After completing his high school career, Taylor signed a national letter of intent with UCF choosing the Knights over Pittsburgh, Alabama, and Penn State.

==Collegiate career==
Taylor began his career at the University of Central Florida in 2005 during their first season in Conference USA. Taylor played in 15 games averaging 11 minutes and 4.3 points. In only his fourth collegiate game he scored 15 points in a winning effort against in-state opponent Bethune-Cookman. His best game as a freshman came during a home contest when he scored 16 points in 25 minutes of action in a 77–71 home loss.

In his sophomore campaign, he emerged as the second-leading scorer for UCF, averaging 12.7 points (good for 16th in Conference USA). Taylor's prowess as a 3-point shooter was also evident during his second year for the Knights, draining 63 3s, averaging 41.4% behind the arc. Jermaine scored 26 points twice during his second year helping UCF to a 22–9 record and a 2-seed in the Conference USA tournament.

Taylor first career start for the Knights came during his junior season, scoring 8 points in UCF's 63–60 win over University of Nevada in the inaugural game at the new UCF Arena.

Taylor is a member of the Epsilon Eta chapter of Iota Phi Theta fraternity.

===College statistics===

Season Averages (as of 1/11/2009)
| Season | Team | G | PTS | REB | AST | STL | BLK | FG% | 3P% | FT% | MIN |
|---|---|---|---|---|---|---|---|---|---|---|---|
| 2005–06 | UCF Knights | 29 | 4.3 | 2.2 | 0.6 | 0.4 | 0.2 | .395 | .304 | .440 | 11.7 |
| 2006–07 | UCF Knights | 31 | 12.7 | 3.2 | 1.5 | 0.9 | 0.3 | .474 | .414 | .711 | 25.2 |
| 2007–08 | UCF Knights | 31 | 20.8 | 1.6 | 1.1 | 1.0 | 0.2 | .461 | .367 | .795 | 33.5 |
| 2008–09 | UCF Knights | 31 | 26.2 | 5.2 | 1.9 | 1.3 | 0.8 | .480 | .376 | .812 | 31.9 |

==Professional career==
Taylor declared for the 2009 NBA draft and was drafted 32nd overall by the Washington Wizards. He was later traded to the Houston Rockets for cash considerations.

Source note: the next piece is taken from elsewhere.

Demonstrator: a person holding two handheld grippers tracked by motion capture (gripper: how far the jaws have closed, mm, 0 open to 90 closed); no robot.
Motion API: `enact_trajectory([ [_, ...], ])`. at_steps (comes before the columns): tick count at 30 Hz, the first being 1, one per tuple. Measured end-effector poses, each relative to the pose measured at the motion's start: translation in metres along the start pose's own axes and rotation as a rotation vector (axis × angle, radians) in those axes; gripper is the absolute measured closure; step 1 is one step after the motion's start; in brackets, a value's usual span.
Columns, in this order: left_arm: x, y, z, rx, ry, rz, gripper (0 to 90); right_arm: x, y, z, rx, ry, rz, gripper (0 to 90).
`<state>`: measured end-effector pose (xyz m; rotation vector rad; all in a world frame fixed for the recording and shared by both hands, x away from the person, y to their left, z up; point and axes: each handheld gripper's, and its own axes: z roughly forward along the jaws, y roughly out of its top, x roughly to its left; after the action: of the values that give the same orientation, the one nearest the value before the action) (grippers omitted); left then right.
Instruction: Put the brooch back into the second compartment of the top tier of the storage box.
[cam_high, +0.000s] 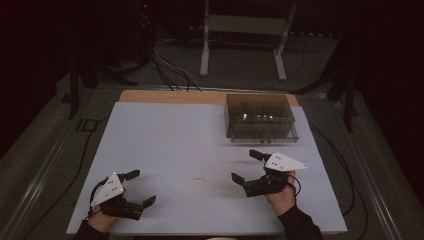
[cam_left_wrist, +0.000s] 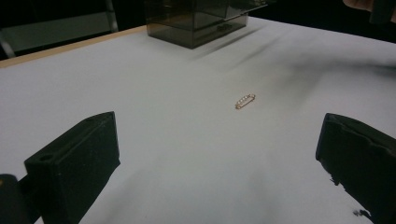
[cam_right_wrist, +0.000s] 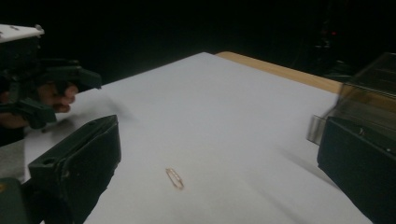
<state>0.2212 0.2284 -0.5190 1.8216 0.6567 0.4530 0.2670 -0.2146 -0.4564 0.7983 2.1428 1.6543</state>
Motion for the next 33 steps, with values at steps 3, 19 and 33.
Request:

On January 29, 2010, Taylor was assigned to the Rio Grande Valley Vipers of the NBA Development League. On February 4, 2010, he was recalled by the Houston Rockets after scoring 32 and 30 in two games with the Vipers. He was sent back to the Vipers on February 19, 2010, but recalled four days later, and then returned to the Vipers on March 17, 2010. Taylor was recalled by the Rockets once again on March 24, 2010. He then had his first career start in a game versus the Los Angeles Lakers on March 27, 2010, in which he scored 15 points.

On December 15, 2010, Taylor was traded to the Sacramento Kings in exchange for a protected second-round pick. He was waived by the Kings at the end of the season.

In September 2012, Taylor signed with the Minnesota Timberwolves. However, he did not make the team's final roster.

On November 8, 2012, Taylor signed with the Spanish League team San Sebastián Gipuzkoa BC. In January 2013, he joined Hapoel Tel Aviv B.C. Later that month, he joined Shanxi Zhongyu of China.

On March 15, 2013, Taylor was acquired by the Maine Red Claws. In September 2013, he joined the Cleveland Cavaliers for training camp. He was later waived on October 25. On October 31, 2013, he was reacquired by the Maine Red Claws. On November 29, 2013, he was waived by the Red Claws due to a season-ending knee injury just two games into the season.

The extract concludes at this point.